Problem details: Please restate the entries below word for word, leaving out any pictures.

- - - - -

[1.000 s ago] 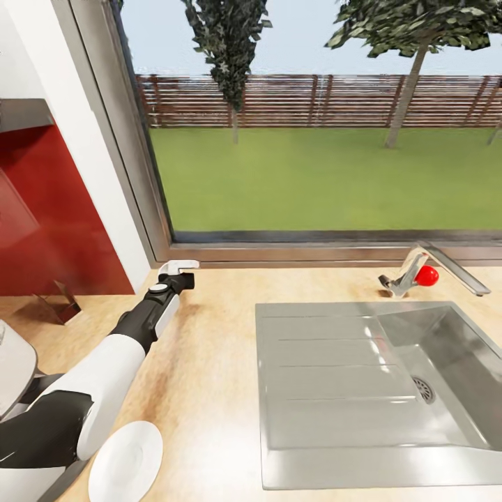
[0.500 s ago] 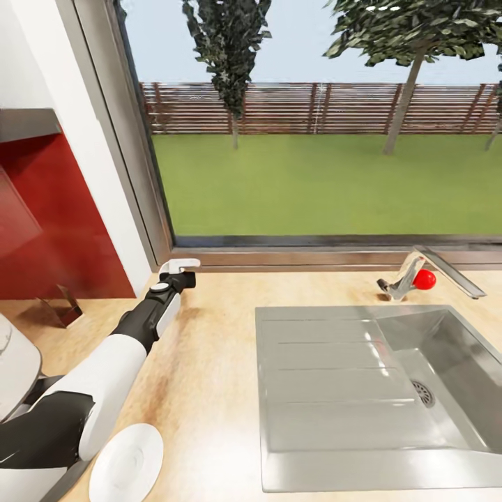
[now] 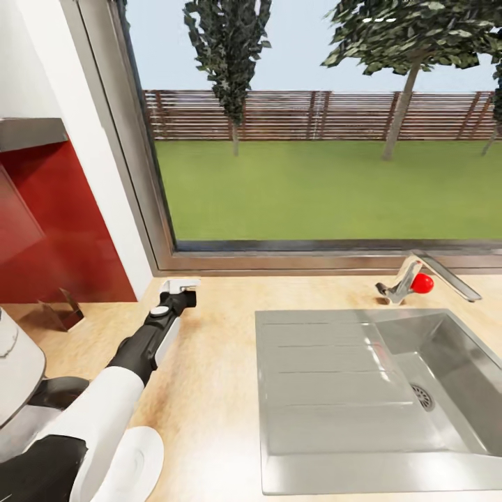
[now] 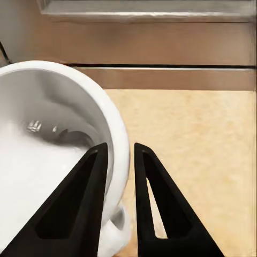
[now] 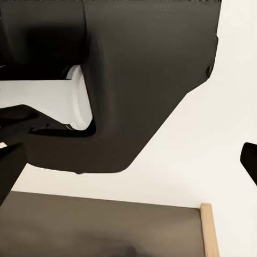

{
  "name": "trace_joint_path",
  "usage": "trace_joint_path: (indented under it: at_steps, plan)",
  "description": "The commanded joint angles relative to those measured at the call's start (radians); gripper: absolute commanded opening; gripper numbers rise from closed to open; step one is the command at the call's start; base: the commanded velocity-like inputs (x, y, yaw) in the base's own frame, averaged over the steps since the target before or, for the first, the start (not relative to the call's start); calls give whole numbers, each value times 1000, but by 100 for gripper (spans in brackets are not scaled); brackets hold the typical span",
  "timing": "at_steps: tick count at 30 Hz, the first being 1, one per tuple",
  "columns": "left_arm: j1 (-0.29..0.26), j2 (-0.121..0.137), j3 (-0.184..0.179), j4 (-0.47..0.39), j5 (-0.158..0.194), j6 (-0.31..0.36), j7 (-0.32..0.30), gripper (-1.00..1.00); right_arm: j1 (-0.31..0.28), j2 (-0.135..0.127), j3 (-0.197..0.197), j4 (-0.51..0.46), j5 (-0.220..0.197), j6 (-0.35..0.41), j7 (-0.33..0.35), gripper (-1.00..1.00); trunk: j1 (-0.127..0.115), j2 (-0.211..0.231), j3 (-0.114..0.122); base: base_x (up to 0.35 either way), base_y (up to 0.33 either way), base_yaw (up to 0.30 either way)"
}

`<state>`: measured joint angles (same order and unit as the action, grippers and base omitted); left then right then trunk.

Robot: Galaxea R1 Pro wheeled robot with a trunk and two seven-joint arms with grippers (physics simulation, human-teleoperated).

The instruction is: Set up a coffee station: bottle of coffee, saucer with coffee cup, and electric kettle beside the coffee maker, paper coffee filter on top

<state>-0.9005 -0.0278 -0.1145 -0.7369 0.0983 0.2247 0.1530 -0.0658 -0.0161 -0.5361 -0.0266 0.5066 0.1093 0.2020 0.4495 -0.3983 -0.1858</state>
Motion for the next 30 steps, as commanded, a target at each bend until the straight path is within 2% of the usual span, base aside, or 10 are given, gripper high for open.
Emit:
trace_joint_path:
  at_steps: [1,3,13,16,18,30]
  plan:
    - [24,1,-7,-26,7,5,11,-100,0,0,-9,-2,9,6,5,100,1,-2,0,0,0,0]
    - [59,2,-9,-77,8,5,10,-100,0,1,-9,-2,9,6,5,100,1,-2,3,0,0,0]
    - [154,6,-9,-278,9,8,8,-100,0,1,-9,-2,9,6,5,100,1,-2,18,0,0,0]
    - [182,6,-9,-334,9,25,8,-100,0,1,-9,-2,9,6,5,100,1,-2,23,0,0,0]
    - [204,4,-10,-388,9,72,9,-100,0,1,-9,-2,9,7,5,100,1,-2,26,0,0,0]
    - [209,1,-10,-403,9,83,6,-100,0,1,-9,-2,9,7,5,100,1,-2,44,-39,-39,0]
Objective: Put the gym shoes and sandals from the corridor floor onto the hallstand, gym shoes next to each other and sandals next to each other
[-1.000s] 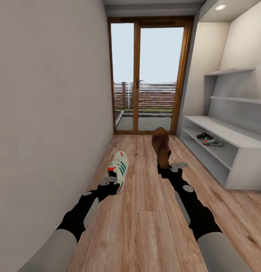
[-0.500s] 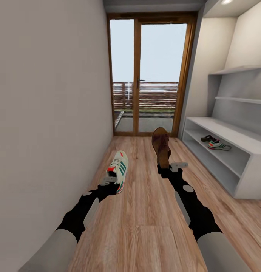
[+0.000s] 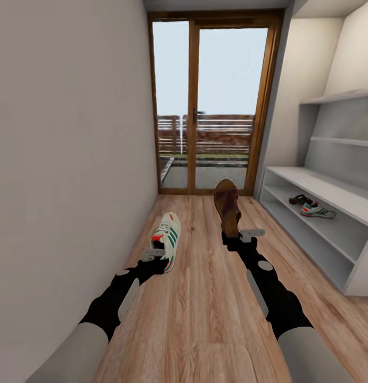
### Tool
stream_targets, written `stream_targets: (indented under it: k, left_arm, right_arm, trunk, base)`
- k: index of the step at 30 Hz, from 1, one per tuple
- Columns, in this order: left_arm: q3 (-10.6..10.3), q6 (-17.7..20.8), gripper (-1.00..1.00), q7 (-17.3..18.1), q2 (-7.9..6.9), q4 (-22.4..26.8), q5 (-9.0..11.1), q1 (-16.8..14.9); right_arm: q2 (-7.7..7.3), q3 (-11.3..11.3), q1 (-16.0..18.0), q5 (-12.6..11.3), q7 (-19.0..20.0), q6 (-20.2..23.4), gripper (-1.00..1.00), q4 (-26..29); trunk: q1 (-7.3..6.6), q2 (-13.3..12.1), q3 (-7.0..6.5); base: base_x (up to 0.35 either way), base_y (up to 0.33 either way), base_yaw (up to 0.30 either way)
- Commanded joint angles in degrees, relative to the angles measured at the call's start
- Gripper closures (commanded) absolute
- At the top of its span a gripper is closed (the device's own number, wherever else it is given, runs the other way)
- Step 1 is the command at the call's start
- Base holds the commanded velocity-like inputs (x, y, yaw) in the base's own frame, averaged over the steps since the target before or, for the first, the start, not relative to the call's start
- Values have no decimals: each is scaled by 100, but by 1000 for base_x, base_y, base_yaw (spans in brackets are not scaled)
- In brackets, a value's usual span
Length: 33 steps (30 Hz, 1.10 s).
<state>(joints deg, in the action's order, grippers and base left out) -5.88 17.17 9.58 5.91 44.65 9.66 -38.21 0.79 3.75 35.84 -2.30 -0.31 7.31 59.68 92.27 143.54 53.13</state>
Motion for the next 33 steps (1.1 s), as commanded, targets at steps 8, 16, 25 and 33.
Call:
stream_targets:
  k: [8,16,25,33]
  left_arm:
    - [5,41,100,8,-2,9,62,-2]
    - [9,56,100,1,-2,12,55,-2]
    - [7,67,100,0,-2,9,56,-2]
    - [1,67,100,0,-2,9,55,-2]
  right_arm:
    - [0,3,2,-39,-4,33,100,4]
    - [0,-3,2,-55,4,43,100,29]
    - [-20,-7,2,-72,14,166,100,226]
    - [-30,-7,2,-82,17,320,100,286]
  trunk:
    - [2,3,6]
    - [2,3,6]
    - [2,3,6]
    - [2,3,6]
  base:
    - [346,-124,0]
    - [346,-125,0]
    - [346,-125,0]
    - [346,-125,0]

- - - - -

Completed exercise:
[1.000 s ago] 
[0.500 s ago] 
[now] 
[now] 
[now] 

{
  "name": "trace_joint_path",
  "usage": "trace_joint_path: (indented under it: at_steps, plan)",
  "description": "The commanded joint angles relative to those measured at the call's start (radians); gripper: absolute commanded opening; gripper numbers rise from closed to open; step one is the command at the call's start; base: the commanded velocity-like inputs (x, y, yaw) in the base's own frame, averaged over the steps since the target before or, for the first, the start (not relative to the call's start); calls give whole numbers, each value times 1000, but by 100 for gripper (spans in brackets are not scaled); brackets hold the typical span",
  "timing": "at_steps: tick count at 30 Hz, the first being 1, one per tuple",
  "columns": "left_arm: j1 (-0.29..0.26), j2 (-0.121..0.137), j3 (-0.184..0.179), j4 (-0.47..0.39), j5 (-0.158..0.194), j6 (-0.31..0.36), j7 (-0.32..0.30), gripper (-1.00..1.00); right_arm: j1 (-0.31..0.28), j2 (-0.135..0.127), j3 (-0.197..0.197), j4 (-0.51..0.46), j5 (-0.220..0.197), j6 (-0.35..0.41), j7 (-0.33..0.35), gripper (-1.00..1.00); trunk: j1 (-0.127..0.115), j2 (-0.211..0.231), j3 (-0.114..0.122); base: base_x (up to 0.35 either way), base_y (up to 0.33 either way), base_yaw (up to 0.30 either way)"
}

`<state>`: measured joint angles (same order and unit as the action, grippers and base omitted); left then right then trunk.

Robot: Galaxea R1 Pro wheeled robot with a trunk and two seven-joint arms with grippers (physics simulation, human-teleoperated).

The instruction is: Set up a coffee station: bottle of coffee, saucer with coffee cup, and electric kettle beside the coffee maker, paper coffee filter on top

<state>-0.9005 -0.0278 -0.1145 -0.7369 0.0983 0.2247 0.1530 -0.0658 -0.0161 -0.5361 -0.0266 0.5066 0.1093 0.2020 0.4495 -0.3983 -0.1858</state>
Motion for the next 30 steps, as commanded, a target at each bend until the straight path is within 2% of the usual span, base aside, or 10 are given, gripper high for open.
Emit:
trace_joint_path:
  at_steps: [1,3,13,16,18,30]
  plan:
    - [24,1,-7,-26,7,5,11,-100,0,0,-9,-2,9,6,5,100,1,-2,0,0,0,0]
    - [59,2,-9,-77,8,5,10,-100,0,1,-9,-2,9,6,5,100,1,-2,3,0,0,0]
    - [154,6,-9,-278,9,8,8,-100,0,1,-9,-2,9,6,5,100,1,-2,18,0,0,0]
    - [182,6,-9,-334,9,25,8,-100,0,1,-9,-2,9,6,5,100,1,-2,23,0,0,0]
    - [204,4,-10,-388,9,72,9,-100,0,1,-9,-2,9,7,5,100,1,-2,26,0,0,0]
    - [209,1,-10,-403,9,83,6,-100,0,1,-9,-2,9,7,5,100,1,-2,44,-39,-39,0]
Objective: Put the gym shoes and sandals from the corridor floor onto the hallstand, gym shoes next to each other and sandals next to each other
[-1.000s] 
[-0.500s] 
[+0.000s] 
### Tool
stream_targets, written `stream_targets: (indented under it: k, left_arm, right_arm, trunk, base)`
- k: index of the step at 30 Hz, from 1, one per tuple
- Columns, in this order: left_arm: q3 (-10.6..10.3), q6 (-17.7..20.8), gripper (-1.00..1.00), q7 (-17.3..18.1), q2 (-7.9..6.9), q4 (-22.4..26.8), q5 (-9.0..11.1), q1 (-16.8..14.9); right_arm: q2 (-7.7..7.3), q3 (-11.3..11.3), q1 (-16.0..18.0), q5 (-12.6..11.3), q7 (-19.0..20.0), q6 (-20.2..23.4), gripper (-1.00..1.00), q4 (-26..29); trunk: q1 (-7.3..6.6), q2 (-13.3..12.1), q3 (-7.0..6.5); base: base_x (up to 0.35 either way), base_y (up to 0.33 either way), base_yaw (up to 0.30 either way)
- Commanded joint angles in degrees, relative to the angles measured at the call's start
- Gripper closures (commanded) absolute
- At the top of its span a gripper is closed (the device's own number, wherever else it is given, runs the other way)
- Step 1 is the command at the call's start
- Base holds the commanded velocity-like inputs (x, y, yaw) in the base's own frame, averaged over the steps since the target before or, for the first, the start, not relative to the call's start
- Values have no decimals: each is scaled by 100, but by 1000 for base_x, base_y, base_yaw (spans in brackets are not scaled)
- In brackets, a value's usual span
Length: 33 steps (30 Hz, 1.10 s).
<state>(joints deg, in the action's order, grippers and base left out) -5.88 17.17 9.58 5.91 44.65 9.66 -38.21 0.79 3.75 35.84 -2.30 -0.31 7.31 59.68 92.27 143.54 53.13</state>
Motion for the next 33 steps (1.1 s), as commanded, targets at steps 8, 16, 25 and 33.
Call:
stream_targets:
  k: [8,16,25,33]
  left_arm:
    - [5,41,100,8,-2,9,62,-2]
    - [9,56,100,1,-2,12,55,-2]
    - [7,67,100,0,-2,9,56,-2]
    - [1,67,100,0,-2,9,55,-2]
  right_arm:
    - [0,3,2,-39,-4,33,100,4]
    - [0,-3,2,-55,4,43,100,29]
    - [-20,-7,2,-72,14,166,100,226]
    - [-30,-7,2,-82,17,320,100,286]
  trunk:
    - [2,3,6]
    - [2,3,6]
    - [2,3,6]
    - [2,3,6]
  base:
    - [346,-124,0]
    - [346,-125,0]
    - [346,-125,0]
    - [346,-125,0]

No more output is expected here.